## [Exercise requirements]
Could you copy each line of the entries that contains "hand"?

## [Dataset records]
◆ ◆ ◆ ◆ ◆
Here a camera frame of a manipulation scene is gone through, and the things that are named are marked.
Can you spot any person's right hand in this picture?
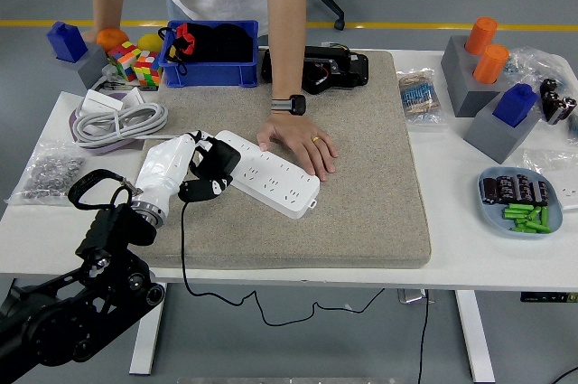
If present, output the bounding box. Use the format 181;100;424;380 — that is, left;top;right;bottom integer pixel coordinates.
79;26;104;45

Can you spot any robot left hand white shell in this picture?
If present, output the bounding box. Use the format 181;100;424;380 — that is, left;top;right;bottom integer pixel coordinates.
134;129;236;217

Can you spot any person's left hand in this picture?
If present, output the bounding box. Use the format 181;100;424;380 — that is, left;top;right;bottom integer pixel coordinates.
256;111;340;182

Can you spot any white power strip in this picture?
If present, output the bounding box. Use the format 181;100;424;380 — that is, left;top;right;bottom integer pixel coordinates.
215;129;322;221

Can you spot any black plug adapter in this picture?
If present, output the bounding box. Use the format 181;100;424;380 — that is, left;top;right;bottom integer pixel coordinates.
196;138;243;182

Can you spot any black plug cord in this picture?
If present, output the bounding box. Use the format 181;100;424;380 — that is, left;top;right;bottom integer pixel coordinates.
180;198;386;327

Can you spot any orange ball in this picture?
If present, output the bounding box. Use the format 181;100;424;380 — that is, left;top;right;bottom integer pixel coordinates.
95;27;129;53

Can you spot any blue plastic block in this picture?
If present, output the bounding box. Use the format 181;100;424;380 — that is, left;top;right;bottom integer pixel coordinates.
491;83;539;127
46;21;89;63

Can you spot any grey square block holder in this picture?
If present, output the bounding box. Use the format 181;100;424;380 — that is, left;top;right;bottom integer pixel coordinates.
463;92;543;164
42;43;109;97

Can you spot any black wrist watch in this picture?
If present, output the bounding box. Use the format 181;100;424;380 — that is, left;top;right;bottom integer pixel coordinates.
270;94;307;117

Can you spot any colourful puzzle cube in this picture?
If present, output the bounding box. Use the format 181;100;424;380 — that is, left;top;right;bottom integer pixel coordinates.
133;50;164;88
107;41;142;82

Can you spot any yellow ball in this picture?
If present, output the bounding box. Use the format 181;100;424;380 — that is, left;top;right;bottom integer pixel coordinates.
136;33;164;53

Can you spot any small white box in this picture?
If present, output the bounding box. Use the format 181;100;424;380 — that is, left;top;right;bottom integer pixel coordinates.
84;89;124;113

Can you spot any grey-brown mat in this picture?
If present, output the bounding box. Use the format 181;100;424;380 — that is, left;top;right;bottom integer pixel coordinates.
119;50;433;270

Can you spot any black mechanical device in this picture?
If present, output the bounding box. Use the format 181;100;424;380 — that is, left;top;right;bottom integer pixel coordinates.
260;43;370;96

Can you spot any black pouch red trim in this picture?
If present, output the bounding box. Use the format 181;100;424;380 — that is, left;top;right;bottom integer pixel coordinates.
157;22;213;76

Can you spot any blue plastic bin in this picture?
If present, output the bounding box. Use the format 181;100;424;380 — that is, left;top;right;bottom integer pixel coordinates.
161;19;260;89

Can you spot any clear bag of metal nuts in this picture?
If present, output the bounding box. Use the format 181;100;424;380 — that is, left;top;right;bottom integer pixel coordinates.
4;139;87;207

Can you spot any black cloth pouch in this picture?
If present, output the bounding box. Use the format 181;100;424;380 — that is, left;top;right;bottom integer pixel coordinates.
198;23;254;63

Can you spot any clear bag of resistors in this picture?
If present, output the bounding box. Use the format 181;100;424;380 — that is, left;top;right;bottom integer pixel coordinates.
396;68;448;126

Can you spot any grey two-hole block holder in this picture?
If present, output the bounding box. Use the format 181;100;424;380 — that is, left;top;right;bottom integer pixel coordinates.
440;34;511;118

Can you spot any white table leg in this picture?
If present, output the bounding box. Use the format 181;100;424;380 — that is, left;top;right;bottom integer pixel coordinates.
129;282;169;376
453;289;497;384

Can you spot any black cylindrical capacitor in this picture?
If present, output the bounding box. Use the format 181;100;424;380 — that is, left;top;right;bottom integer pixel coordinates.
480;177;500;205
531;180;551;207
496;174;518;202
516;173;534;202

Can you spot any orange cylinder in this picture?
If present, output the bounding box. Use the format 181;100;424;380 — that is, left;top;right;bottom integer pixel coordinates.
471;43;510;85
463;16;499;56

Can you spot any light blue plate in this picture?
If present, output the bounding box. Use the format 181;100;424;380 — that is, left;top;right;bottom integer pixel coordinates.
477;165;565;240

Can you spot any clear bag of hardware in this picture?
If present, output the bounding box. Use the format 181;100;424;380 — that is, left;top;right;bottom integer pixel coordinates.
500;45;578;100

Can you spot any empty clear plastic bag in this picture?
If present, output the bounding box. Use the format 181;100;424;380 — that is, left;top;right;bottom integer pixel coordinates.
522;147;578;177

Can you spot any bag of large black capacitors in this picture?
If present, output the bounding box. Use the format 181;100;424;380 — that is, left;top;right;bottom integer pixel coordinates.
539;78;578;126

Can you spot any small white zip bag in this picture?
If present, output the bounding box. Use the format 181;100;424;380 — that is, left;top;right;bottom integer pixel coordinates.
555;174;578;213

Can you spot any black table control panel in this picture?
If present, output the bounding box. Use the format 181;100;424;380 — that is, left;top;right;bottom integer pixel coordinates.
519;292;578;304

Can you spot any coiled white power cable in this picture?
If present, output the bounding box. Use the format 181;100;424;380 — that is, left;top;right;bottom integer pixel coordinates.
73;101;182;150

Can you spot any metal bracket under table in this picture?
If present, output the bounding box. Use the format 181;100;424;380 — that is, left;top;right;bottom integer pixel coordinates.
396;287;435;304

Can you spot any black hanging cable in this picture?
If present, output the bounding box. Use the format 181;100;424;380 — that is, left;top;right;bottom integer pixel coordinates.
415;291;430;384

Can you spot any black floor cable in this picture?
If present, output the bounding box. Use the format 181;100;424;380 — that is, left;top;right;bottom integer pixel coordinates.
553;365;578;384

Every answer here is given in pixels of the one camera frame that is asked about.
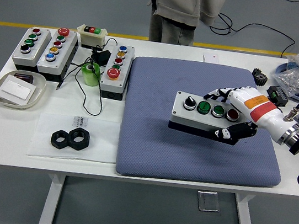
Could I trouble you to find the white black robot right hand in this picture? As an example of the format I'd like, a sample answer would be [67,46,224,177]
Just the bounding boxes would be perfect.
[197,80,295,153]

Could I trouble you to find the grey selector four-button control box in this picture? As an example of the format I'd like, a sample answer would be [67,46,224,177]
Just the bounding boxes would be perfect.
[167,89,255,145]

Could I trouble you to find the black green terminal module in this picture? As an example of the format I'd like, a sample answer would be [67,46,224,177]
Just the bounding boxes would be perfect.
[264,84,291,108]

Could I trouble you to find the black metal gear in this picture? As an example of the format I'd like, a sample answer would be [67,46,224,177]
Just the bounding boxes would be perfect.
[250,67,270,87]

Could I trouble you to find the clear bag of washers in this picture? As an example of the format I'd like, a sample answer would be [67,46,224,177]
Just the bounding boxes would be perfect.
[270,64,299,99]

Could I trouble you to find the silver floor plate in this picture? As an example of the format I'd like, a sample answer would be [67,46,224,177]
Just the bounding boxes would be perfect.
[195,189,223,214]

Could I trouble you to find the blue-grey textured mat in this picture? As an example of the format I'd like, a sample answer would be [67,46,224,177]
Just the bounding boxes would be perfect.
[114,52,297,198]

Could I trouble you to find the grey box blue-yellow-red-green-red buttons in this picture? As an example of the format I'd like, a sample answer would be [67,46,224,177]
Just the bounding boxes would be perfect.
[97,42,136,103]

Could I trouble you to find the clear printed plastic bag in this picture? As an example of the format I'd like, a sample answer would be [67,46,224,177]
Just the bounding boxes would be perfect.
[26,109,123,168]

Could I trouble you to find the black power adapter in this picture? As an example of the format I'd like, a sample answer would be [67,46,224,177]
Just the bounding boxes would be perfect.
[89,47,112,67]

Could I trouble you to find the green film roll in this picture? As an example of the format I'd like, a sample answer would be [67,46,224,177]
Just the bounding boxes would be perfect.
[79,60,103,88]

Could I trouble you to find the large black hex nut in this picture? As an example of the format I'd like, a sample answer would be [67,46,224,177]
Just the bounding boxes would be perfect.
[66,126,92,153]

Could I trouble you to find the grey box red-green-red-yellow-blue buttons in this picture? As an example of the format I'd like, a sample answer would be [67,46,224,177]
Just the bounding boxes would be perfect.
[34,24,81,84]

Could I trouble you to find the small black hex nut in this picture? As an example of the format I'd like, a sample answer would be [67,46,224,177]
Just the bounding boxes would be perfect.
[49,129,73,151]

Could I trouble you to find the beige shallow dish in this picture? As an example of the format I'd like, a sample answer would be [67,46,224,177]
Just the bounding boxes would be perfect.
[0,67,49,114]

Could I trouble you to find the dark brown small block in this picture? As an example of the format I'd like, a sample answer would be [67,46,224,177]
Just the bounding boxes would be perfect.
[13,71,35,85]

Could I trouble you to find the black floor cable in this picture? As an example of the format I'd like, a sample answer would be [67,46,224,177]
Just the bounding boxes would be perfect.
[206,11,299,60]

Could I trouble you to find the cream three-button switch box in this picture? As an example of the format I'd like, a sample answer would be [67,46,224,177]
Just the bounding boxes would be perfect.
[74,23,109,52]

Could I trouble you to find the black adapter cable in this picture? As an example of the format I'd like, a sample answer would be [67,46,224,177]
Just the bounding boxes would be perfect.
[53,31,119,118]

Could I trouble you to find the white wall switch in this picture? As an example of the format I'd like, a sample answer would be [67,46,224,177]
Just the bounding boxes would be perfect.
◆ ◆ ◆ ◆ ◆
## [Task result]
Can you spot any person's right hand in this picture?
Can you spot any robot left hand white shell in this picture?
Can you spot any person's left hand in this picture?
Could I trouble you to find the white black robot right hand in this picture? As an example of the format I'd like, a sample answer would be [67,46,224,177]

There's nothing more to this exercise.